(Records drawn from a dataset)
+ + + +

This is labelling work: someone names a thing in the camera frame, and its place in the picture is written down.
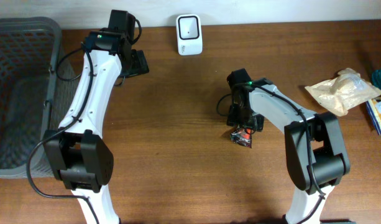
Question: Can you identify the beige grain bag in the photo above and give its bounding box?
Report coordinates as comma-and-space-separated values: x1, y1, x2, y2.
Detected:
305, 68, 381, 116

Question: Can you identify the white barcode scanner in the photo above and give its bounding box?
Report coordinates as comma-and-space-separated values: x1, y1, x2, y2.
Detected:
176, 14, 203, 56

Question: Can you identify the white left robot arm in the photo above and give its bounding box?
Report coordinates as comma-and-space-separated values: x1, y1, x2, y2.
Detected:
43, 10, 149, 223

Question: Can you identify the black red snack packet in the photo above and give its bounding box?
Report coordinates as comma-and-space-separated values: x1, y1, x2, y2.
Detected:
230, 126, 254, 148

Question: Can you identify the grey plastic basket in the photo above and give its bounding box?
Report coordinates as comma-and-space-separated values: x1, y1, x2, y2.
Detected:
0, 17, 78, 179

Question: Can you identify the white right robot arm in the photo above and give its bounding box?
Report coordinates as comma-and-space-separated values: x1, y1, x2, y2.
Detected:
226, 68, 351, 223

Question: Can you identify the yellow wet wipes pack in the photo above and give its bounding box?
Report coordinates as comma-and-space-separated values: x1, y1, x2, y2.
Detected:
366, 97, 381, 136

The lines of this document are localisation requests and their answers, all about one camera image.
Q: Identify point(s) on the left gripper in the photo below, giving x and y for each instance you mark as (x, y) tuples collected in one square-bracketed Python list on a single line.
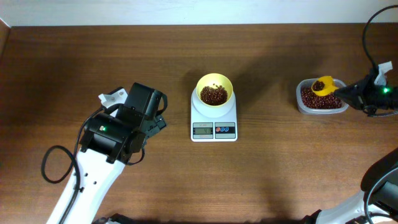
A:
[(158, 123)]

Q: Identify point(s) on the red beans in bowl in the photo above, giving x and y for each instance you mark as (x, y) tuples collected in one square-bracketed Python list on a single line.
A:
[(214, 95)]

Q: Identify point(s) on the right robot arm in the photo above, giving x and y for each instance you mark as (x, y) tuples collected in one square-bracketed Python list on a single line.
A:
[(377, 200)]

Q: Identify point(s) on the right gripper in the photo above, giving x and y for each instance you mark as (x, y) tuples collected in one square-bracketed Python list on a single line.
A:
[(366, 94)]

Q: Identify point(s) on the white digital kitchen scale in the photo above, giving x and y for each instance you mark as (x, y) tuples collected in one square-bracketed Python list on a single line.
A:
[(213, 123)]

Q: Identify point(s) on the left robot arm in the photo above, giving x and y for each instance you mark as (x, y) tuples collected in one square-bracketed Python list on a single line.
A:
[(105, 144)]

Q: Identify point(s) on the red beans in container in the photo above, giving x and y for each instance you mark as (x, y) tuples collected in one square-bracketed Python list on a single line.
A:
[(313, 101)]

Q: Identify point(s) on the red beans in scoop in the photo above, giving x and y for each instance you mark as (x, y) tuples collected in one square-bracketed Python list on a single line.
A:
[(318, 86)]

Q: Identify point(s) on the clear plastic container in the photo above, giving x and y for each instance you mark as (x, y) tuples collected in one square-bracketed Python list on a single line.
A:
[(306, 110)]

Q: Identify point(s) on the yellow plastic bowl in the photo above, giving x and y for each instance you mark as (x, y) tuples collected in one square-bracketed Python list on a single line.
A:
[(210, 80)]

+ + + +

● Your task
What is wanted is a word-for-word restatement of the entries, without their images.

● Written response
This is labelling work: someone names a thing in the camera frame, and its place in the picture is written down.
Question: Can you identify the beige grain bag in the photo above and give its bounding box?
Report coordinates as comma-and-space-separated values: x1, y1, x2, y2.
Detected:
305, 68, 381, 116

Question: Can you identify the white barcode scanner in the photo above and give its bounding box?
Report coordinates as comma-and-space-separated values: x1, y1, x2, y2.
Detected:
176, 14, 203, 56

Question: Can you identify the white left robot arm in the photo above and give its bounding box?
Report coordinates as comma-and-space-separated values: x1, y1, x2, y2.
Detected:
43, 10, 149, 223

Question: Can you identify the black red snack packet in the photo above and give its bounding box?
Report coordinates as comma-and-space-separated values: x1, y1, x2, y2.
Detected:
230, 126, 254, 148

Question: Can you identify the grey plastic basket in the photo above and give its bounding box?
Report coordinates as comma-and-space-separated values: x1, y1, x2, y2.
Detected:
0, 17, 78, 179

Question: Can you identify the white right robot arm in the photo above and give its bounding box?
Report coordinates as comma-and-space-separated values: x1, y1, x2, y2.
Detected:
226, 68, 351, 223

Question: Can you identify the yellow wet wipes pack in the photo above and give its bounding box?
Report coordinates as comma-and-space-separated values: x1, y1, x2, y2.
Detected:
366, 97, 381, 136

The lines of this document are localisation requests and their answers, all about one camera image.
Q: Identify point(s) on the left gripper in the photo below, giving x and y for each instance you mark as (x, y) tuples collected in one square-bracketed Python list on a single line.
A:
[(158, 123)]

Q: Identify point(s) on the red beans in bowl in the photo above, giving x and y for each instance you mark as (x, y) tuples collected in one square-bracketed Python list on a single line.
A:
[(214, 95)]

Q: Identify point(s) on the right robot arm in the photo above, giving x and y for each instance you mark as (x, y) tuples collected in one square-bracketed Python list on a single line.
A:
[(377, 200)]

Q: Identify point(s) on the right gripper in the photo above, giving x and y for each instance you mark as (x, y) tuples collected in one square-bracketed Python list on a single line.
A:
[(366, 94)]

Q: Identify point(s) on the white digital kitchen scale in the photo above, giving x and y for each instance you mark as (x, y) tuples collected in one square-bracketed Python list on a single line.
A:
[(213, 123)]

Q: Identify point(s) on the left robot arm in the photo above, giving x and y for each instance you mark as (x, y) tuples collected in one square-bracketed Python list on a single line.
A:
[(105, 144)]

Q: Identify point(s) on the red beans in container in the photo above, giving x and y for each instance you mark as (x, y) tuples collected in one square-bracketed Python list on a single line.
A:
[(313, 101)]

Q: Identify point(s) on the red beans in scoop in the photo above, giving x and y for each instance you mark as (x, y) tuples collected in one square-bracketed Python list on a single line.
A:
[(318, 86)]

Q: Identify point(s) on the clear plastic container in the photo above, giving x and y for each instance you mark as (x, y) tuples collected in one square-bracketed Python list on a single line.
A:
[(306, 110)]

Q: Identify point(s) on the yellow plastic bowl in the photo above, giving x and y for each instance you mark as (x, y) tuples collected in one square-bracketed Python list on a single line.
A:
[(210, 80)]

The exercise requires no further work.